What you need to do:
From the data that follows, copy every line with the string "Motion".

BEGIN Stored data

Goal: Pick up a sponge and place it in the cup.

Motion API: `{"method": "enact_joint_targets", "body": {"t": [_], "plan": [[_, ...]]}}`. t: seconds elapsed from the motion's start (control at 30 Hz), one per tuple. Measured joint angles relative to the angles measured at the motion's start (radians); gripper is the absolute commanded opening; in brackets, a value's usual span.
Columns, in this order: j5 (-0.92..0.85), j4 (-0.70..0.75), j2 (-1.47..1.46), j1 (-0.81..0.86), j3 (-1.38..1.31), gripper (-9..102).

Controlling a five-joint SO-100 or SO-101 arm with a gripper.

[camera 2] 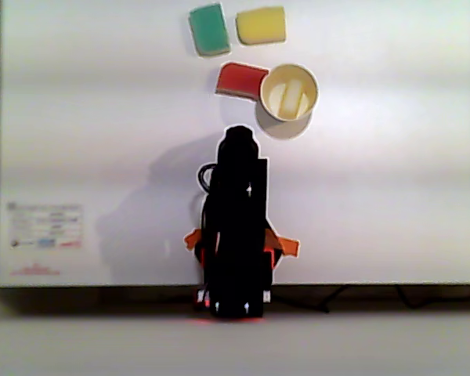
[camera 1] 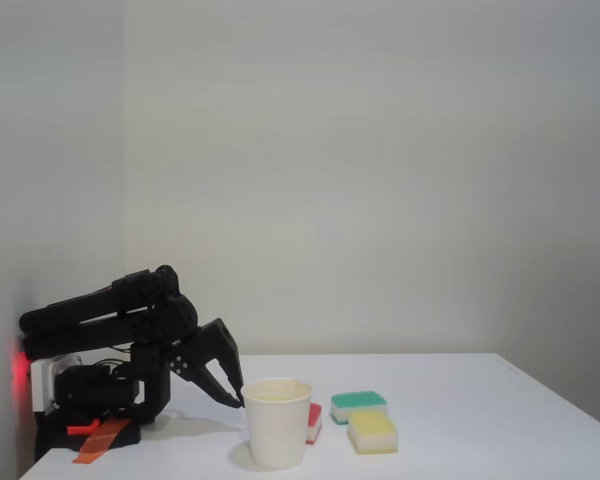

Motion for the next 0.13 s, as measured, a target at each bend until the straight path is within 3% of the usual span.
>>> {"method": "enact_joint_targets", "body": {"t": [0.13], "plan": [[0.0, 0.0, 0.0, 0.0, 0.0, 0]]}}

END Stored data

Written response:
Motion API: `{"method": "enact_joint_targets", "body": {"t": [_], "plan": [[_, ...]]}}`. t: seconds elapsed from the motion's start (control at 30 Hz), one per tuple. Measured joint angles relative to the angles measured at the motion's start (radians); gripper is the absolute commanded opening; in brackets, a value's usual span.
Motion for the next 0.13 s, as measured, a target at each bend until the straight path is within 3% of the usual span.

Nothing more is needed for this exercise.